* What this task involves
Return the whole listing exactly, omitting the pictures.

* Given information
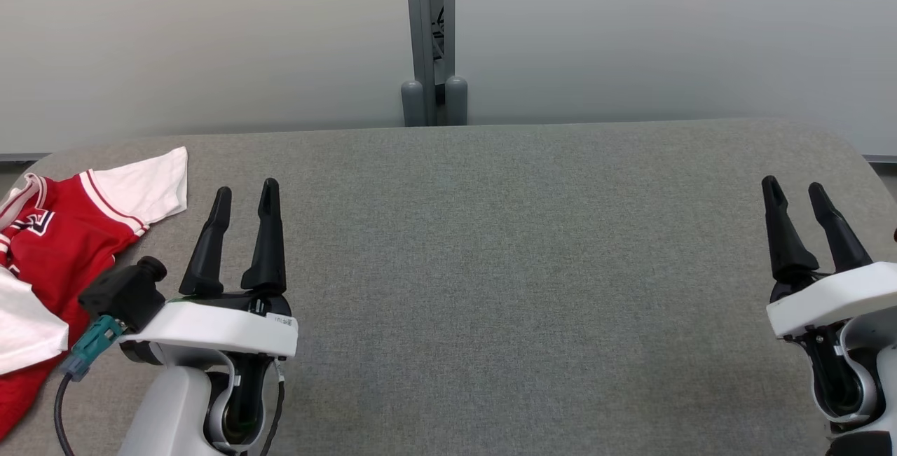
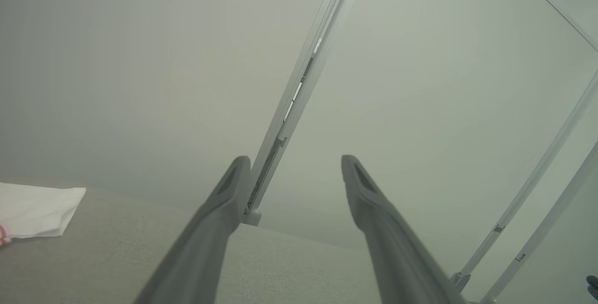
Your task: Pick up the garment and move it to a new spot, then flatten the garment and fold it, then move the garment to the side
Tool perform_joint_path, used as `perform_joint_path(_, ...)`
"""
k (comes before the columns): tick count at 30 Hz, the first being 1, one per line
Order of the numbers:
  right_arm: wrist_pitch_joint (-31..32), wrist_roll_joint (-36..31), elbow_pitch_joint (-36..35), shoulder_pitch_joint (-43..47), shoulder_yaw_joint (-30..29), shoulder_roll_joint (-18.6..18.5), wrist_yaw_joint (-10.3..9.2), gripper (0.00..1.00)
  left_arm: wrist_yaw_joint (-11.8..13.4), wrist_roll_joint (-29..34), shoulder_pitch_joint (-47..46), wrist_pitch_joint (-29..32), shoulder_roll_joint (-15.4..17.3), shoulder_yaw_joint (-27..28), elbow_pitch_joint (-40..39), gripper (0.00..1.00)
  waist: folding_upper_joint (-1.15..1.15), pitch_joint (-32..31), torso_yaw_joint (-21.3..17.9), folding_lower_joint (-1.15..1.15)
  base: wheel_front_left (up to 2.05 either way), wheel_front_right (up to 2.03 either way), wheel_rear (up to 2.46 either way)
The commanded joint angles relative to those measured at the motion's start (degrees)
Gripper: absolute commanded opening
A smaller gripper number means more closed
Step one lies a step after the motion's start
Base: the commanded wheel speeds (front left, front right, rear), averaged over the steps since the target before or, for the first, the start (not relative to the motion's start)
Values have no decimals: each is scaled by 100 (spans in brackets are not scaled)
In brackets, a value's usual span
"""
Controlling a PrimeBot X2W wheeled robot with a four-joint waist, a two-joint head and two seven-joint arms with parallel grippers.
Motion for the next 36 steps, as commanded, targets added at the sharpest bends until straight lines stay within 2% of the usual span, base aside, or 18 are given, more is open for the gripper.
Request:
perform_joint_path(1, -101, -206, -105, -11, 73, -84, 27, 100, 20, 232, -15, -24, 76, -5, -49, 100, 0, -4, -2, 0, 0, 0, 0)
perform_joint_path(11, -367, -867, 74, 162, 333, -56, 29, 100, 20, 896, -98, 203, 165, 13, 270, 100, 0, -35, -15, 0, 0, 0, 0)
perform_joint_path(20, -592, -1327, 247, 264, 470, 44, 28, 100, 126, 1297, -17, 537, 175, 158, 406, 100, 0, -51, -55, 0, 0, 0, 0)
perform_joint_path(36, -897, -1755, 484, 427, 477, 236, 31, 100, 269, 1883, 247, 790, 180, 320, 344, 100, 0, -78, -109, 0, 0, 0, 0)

* Finished exercise
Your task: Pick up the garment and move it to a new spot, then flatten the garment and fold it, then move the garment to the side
Tool perform_joint_path, used as `perform_joint_path(_, ...)`
"""
k (comes before the columns): tick count at 30 Hz, the first being 1, one per line
Order of the numbers:
  right_arm: wrist_pitch_joint (-31..32), wrist_roll_joint (-36..31), elbow_pitch_joint (-36..35), shoulder_pitch_joint (-43..47), shoulder_yaw_joint (-30..29), shoulder_roll_joint (-18.6..18.5), wrist_yaw_joint (-10.3..9.2), gripper (0.00..1.00)
  left_arm: wrist_yaw_joint (-11.8..13.4), wrist_roll_joint (-29..34), shoulder_pitch_joint (-47..46), wrist_pitch_joint (-29..32), shoulder_roll_joint (-15.4..17.3), shoulder_yaw_joint (-27..28), elbow_pitch_joint (-40..39), gripper (0.00..1.00)
  waist: folding_upper_joint (-1.15..1.15), pitch_joint (-32..31), torso_yaw_joint (-21.3..17.9), folding_lower_joint (-1.15..1.15)
  base: wheel_front_left (up to 2.05 either way), wheel_front_right (up to 2.03 either way), wheel_rear (up to 2.46 either way)
The commanded joint angles relative to those measured at the motion's start (degrees)
Gripper: absolute commanded opening
A smaller gripper number means more closed
Step one lies a step after the motion's start
Base: the commanded wheel speeds (front left, front right, rear), averaged over the steps since the target before or, for the first, the start (not relative to the motion's start)
Values have no decimals: each is scaled by 100 (spans in brackets are not scaled)
In brackets, a value's usual span
"""
Controlling a PrimeBot X2W wheeled robot with a four-joint waist, a two-joint head and two seven-joint arms with parallel grippers.
Motion for the next 36 steps, as commanded, targets added at the sharpest bends until straight lines stay within 2% of the usual span, base aside, or 18 are given, more is open for the gripper.
Request:
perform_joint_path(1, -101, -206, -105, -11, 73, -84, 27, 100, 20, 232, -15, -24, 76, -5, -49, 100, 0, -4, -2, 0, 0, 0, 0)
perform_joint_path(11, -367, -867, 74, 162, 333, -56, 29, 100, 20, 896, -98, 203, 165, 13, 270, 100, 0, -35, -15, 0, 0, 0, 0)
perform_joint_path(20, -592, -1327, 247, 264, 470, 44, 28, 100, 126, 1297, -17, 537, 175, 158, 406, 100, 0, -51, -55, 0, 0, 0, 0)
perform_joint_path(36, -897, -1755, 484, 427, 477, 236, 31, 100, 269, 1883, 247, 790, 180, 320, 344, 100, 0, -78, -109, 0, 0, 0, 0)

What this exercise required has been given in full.